* Work to complete: Reproduce the whole listing below without its pictures, exactly as written.

================================

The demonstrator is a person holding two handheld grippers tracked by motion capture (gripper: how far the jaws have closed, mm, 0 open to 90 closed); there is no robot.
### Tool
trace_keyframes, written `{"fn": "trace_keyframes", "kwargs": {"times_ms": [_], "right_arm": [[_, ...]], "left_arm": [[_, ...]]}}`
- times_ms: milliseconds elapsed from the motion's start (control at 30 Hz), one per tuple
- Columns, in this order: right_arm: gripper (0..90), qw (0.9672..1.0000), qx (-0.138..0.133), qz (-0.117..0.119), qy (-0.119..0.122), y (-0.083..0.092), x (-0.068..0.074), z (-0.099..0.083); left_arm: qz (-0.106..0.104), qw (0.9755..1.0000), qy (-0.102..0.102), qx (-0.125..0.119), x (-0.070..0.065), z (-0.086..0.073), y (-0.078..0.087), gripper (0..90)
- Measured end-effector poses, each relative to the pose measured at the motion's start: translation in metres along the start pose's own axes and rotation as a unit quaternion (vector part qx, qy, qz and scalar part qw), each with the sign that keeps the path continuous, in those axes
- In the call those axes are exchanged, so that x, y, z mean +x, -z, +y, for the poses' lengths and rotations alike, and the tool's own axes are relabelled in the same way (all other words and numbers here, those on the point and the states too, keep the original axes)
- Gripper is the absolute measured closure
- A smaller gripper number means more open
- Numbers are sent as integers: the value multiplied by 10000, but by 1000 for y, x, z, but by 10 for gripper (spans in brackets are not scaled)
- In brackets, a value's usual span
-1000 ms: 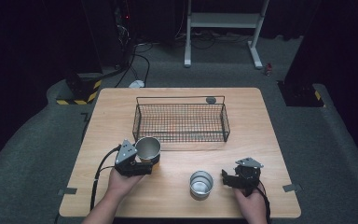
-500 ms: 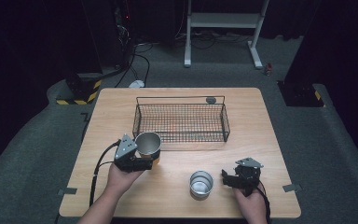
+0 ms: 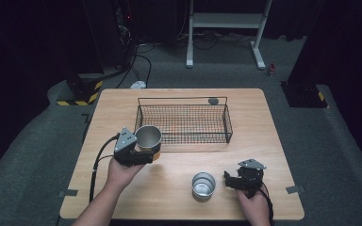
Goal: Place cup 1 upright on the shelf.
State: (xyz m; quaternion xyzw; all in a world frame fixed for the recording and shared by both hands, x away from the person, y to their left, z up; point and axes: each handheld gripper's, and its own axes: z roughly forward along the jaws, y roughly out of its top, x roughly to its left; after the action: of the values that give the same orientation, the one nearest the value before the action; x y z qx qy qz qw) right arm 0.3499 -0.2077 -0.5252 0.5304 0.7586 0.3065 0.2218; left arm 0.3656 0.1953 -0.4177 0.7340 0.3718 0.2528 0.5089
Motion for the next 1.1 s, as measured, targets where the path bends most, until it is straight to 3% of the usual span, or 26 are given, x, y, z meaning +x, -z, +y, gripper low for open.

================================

* Solution:
The demonstrator is a person holding two handheld grippers tracked by motion capture (gripper: how far the jaws have closed, mm, 0 open to 90 closed); there is no robot.
### Tool
trace_keyframes, written `{"fn": "trace_keyframes", "kwargs": {"times_ms": [_], "right_arm": [[_, ...]], "left_arm": [[_, ...]]}}`
- times_ms: milliseconds elapsed from the motion's start (control at 30 Hz), one per tuple
- Columns, in this order: right_arm: gripper (0..90), qw (0.9672..1.0000), qx (-0.138..0.133), qz (-0.117..0.119), qy (-0.119..0.122), y (-0.083..0.092), x (-0.068..0.074), z (-0.099..0.083); left_arm: qz (-0.106..0.104), qw (0.9755..1.0000), qy (-0.102..0.102), qx (-0.125..0.119), x (-0.070..0.065), z (-0.086..0.073), y (-0.078..0.087), gripper (0..90)
- Measured end-effector poses, each relative to the pose measured at the motion's start: translation in metres along the start pose's own axes and rotation as a unit quaternion (vector part qx, qy, qz and scalar part qw), each with the sign that keeps the path continuous, in those axes
- In the call those axes are exchanged, so that x, y, z mean +x, -z, +y, for the poses' lengths and rotations alike, and the tool's own axes are relabelled in the same way (all other words and numbers here, those on the point and the states too, keep the original axes)
- Gripper is the absolute measured closure
- A smaller gripper number means more open
- Numbers are sent as integers: the value multiplied by 10000, but by 1000 for y, x, z, but by 10 for gripper (spans in brackets are not scaled)
- In brackets, a value's usual span
-1000 ms: 
-500 ms: 
+0 ms: 
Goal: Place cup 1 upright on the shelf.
State: (xyz m; quaternion xyzw; all in a world frame fixed for the recording and shared by both hands, x away from the person, y to their left, z up; point and axes: each handheld gripper's, and its own axes: z roughly forward along the jaws, y roughly out of its top, x roughly to its left; after the action: of the values that give the same orientation, the one nearest the value before the action; x y z qx qy qz qw) right arm 0.3499 -0.2077 -0.5252 0.5304 0.7586 0.3065 0.2218; left arm 0.3656 0.1953 -0.4177 0.7340 0.3718 0.2528 0.5089
Motion for the next 1.1 s, as measured, targets where the path bends most, until it is straight to 3% of the usual span, or 26 are given, x, y, z meaning +x, -z, +y, gripper low for open.

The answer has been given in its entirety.